それから3年、tvOSは強固なユーザー基盤を築き上げました。Apple TV自体がAmazon、Roku、Googleなどが提供する安価なドングルやメディアボックスよりもかなり高価であることを考えると、これは特に注目に値します。また、ほとんどの新型テレビに搭載されている「無料」のスマートテレビインターフェースとも競合しています。しかし、特に富裕層ユーザーの間で、テレビ市場におけるAppleの地位は衰退しつつあるわけではありません。

Apple TVにとっての4Kは、iPhoneにとっての3Gのようなものだ

追い風となっている要因の一つは、手頃な価格の4Kテレビの登場です。視聴者が納得できる高品質コンテンツへの関心が高まっているのです。Apple TVは、高画質スクリーンと高速インターネットの台頭を背景に、より優れた体験を提供しています。12年前、革新的なスマートフォンを生み出す技術は整っていましたが、Apple TVはまだその準備ができていませんでした。

消費者が価格差やAppleの競合他社が特定の機能を先行して投入していたにもかかわらずiPhoneにアップグレードしたのと同じように、多くの消費者がApple TVに乗り換えています。Apple TVはより優れた機能と優れた体験を提供するからです。そして、より優れたテクノロジーの登場は、こうした体験の違いをさらに価値あるものにしています。

ベスト・バイの販売データに基づくThinkNumのジョシュア・フルーリンガー氏のレポートでは、4Kストリーミングデバイスの販売では「Amazonが明らかにリードしており、Apple TVが僅差で2位となっている」と指摘されている。

Fire Stickはわずか35ドルで4Kストリーミングを手軽に楽しめる。Apple TVはリストにある他の製品と比べて高価(180ドル)だが、使いやすさと他のApple製品やiCloudデバイスとの連携性から、人々はApple製品に注目しているようだ。

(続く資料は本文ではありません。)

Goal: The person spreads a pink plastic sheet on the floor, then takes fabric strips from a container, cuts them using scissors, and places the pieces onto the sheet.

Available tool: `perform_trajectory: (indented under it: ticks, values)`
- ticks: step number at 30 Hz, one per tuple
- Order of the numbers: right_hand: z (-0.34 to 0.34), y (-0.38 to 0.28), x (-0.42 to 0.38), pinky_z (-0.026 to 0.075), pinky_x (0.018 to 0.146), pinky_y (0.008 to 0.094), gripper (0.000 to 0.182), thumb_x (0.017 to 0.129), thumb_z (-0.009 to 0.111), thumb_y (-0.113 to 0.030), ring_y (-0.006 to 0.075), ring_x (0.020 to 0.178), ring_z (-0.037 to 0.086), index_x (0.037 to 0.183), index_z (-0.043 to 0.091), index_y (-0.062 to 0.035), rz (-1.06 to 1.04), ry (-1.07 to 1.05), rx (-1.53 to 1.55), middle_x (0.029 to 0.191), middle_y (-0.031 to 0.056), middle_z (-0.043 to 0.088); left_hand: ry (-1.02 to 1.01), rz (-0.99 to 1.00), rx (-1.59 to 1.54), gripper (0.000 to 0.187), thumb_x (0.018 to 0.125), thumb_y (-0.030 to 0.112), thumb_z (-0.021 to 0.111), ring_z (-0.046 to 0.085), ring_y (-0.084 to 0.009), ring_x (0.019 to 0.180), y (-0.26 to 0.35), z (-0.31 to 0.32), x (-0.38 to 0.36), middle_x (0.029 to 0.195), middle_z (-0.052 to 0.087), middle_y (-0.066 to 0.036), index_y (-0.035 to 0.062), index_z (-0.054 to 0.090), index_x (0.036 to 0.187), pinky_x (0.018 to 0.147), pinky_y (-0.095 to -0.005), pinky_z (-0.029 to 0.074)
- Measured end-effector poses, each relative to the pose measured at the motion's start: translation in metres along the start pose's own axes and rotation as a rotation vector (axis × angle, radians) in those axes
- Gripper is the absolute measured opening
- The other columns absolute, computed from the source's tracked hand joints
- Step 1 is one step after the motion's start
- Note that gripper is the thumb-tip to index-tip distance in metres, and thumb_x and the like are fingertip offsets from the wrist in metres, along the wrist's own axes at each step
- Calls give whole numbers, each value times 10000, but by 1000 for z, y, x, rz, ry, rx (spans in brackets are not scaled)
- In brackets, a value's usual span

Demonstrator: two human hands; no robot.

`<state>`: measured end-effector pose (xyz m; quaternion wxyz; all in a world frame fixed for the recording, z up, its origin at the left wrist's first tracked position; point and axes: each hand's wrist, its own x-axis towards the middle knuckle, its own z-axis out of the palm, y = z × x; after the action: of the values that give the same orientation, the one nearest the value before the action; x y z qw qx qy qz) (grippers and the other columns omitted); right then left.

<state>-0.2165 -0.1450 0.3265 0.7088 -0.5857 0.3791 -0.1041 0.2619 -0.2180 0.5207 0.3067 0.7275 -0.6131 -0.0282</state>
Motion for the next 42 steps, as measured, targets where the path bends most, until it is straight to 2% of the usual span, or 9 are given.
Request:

同氏はさらに、「現在では4Kテレビが普及し、AppleがiTunesエコシステムを比較的シームレスにしたため、Apple TV 4Kが頼りになるデバイスになりつつあるようだ」と付け加えた。

そのため、Apple はスマート TV やメディア スティック ベンダーの監視モデルに参加するのではなく、補助金付きテレビの波に乗って、広告主向け製品として監視や追跡されることから逃れる手段としてユーザーが料金を支払って選択できるプレミアム代替品を提供しています。